December 6, 1550 - February 19, 1605
composed during the Renaissance period
Orazio Vecchi is as interesting as he is obscure. Because his output consisted mostly of "entertainment music," and because he composed around the time when the Italian madrigal was becoming a virtuosic endeavor and the experiments of the Florentines were planting the seeds of opera, his quirky musical tastes and sharp wit have been rather neglected by modern scholars.
Of course, Vecchi's response to this neglect would likely resemble his response to contemporary criticism that appeared in the dedication of the collection Selva di varia ricreatione from 1590: "I am well aware that on first hearing some may perhaps think these my caprices base and trivial. Let them learn that it takes just as much skill, art, and knowledge...to make a silly comic character as it does to create a prudent and sagely old man." He continues the thought in the preface: "...and if some smart a** says that it is easy to come up with such things, let him try; he'll see that it is easy to want ideas, hard to have them, harder still to arrange them, and even more difficult to put them all together well."

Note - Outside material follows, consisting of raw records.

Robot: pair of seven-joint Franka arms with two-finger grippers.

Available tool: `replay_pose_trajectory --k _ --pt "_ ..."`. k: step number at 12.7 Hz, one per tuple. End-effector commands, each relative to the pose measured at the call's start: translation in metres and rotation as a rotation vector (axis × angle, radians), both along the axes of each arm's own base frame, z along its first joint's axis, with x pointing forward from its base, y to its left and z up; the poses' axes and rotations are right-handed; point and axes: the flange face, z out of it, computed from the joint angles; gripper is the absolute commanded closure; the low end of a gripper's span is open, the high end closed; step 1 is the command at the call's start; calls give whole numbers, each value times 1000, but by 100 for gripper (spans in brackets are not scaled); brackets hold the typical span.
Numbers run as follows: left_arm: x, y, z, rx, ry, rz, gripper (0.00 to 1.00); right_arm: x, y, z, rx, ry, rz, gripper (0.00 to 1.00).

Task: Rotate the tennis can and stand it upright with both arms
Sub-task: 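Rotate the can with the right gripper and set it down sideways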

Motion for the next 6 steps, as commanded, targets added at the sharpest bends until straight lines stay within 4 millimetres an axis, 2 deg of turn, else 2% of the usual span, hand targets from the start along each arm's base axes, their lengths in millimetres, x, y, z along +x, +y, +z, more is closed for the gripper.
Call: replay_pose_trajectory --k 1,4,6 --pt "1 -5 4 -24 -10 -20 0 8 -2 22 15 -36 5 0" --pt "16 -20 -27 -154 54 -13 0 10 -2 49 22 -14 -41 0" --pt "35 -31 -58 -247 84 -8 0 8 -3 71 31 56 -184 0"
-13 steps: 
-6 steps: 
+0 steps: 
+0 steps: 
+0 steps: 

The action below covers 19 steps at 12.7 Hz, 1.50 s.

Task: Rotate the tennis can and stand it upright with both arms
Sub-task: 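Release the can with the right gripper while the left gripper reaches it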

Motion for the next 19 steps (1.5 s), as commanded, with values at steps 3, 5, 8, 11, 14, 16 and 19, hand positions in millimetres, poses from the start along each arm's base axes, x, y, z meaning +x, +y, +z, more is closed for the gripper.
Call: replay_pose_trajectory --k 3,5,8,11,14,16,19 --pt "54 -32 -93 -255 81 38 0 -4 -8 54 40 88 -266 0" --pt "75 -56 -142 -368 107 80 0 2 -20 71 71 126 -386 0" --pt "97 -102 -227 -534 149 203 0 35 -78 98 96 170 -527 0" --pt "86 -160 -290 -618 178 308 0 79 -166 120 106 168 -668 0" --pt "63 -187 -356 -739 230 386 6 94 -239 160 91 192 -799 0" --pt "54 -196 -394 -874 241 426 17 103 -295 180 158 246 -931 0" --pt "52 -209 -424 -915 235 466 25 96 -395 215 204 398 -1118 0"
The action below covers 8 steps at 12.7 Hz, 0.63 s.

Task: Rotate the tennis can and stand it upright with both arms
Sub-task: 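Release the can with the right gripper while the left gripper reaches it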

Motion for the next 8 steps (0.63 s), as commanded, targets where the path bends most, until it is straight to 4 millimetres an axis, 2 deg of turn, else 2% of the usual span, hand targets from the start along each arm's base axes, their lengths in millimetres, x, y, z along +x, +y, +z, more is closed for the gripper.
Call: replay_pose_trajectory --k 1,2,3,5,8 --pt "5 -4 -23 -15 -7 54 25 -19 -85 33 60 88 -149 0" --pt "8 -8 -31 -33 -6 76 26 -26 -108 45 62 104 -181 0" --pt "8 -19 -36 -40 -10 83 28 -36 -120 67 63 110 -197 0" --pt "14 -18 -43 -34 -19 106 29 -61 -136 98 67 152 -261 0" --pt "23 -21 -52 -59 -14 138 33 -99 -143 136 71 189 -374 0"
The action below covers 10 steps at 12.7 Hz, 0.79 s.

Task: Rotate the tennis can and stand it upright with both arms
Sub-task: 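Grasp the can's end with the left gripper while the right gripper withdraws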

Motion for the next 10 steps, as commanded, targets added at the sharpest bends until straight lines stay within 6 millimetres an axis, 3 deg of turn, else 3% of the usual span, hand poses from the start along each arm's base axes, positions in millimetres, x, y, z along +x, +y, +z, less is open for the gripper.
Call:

Vecchi's exact birth date is unknown, but parish records discovered in the early 1900s show that he was baptized in Modena on 6 December 1550. He studied there under Salvatore Essenga, who included a work by Vecchi in his own first book of madrigals from 1566. Various travels over the next few years helped his reputation as a composer to spread, and in 1581 he was appointed the maestro di cappella in Salò. He left, in 1584, to assume the same post in his hometown, before accepting better-paying jobs, first at Reggio nell'Emilia and then at the Correggio Cathedral.

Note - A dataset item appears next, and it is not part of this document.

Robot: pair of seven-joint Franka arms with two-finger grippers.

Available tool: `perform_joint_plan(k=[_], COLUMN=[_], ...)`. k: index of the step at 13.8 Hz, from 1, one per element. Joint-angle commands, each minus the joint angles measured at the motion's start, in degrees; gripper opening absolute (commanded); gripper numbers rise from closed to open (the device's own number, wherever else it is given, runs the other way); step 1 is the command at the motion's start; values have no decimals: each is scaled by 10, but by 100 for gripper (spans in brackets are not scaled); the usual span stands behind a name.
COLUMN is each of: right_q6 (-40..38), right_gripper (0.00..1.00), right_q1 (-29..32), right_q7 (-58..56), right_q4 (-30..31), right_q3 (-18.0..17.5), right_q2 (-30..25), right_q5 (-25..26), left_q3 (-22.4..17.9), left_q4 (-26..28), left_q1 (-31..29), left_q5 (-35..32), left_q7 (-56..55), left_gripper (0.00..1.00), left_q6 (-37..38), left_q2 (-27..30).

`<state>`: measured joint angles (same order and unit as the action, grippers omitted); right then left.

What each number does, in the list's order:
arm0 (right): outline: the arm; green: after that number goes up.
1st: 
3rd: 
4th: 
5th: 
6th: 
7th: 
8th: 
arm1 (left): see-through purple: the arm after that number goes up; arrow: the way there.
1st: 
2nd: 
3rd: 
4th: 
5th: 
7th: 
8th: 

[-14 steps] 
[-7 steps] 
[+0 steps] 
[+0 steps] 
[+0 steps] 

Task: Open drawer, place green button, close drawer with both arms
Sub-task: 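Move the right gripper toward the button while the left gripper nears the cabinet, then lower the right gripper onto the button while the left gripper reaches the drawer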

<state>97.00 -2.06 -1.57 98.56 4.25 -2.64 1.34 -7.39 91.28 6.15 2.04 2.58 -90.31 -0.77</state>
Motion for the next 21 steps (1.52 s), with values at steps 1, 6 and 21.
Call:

In Correggio, he divided his time between sacred and secular endeavors. Sometime in his early years, he had taken holy orders, and was eventually named an archdeacon. He had published a collection of spiritual motets in 1590, and he served as one of the three composers (with Giovanni Gabrieli and Ludovico Balbi) who edited the 1591 edition of the Roman Gradual. Another sacred collection, Sacrarum cantionum liber secundus, appeared in 1597, and other spiritual works appeared in the early 1600s. During this time, he was still fulfilling the public's demand for his wildly popular and sometimes rather bawdy canzonettas and other secular works. The combination of high and low, serious and silly, sacred and profane -- as suggested in his notes to the Selva of 1590 -- can be found not only across his entire uvre, but likewise within specific collections and even individual pieces. His four large-scale works, commonly referred to as madrigal comedies, were collections of pieces strung together by a loose plot in a deliberate and careful mixture of serious and comical elements. These include the aforementioned Selva di varia ricreatione of 1590, L'Amfiparnasso in 1597, Il convito musicale of 1597, and Le veglie di Siena of 1604.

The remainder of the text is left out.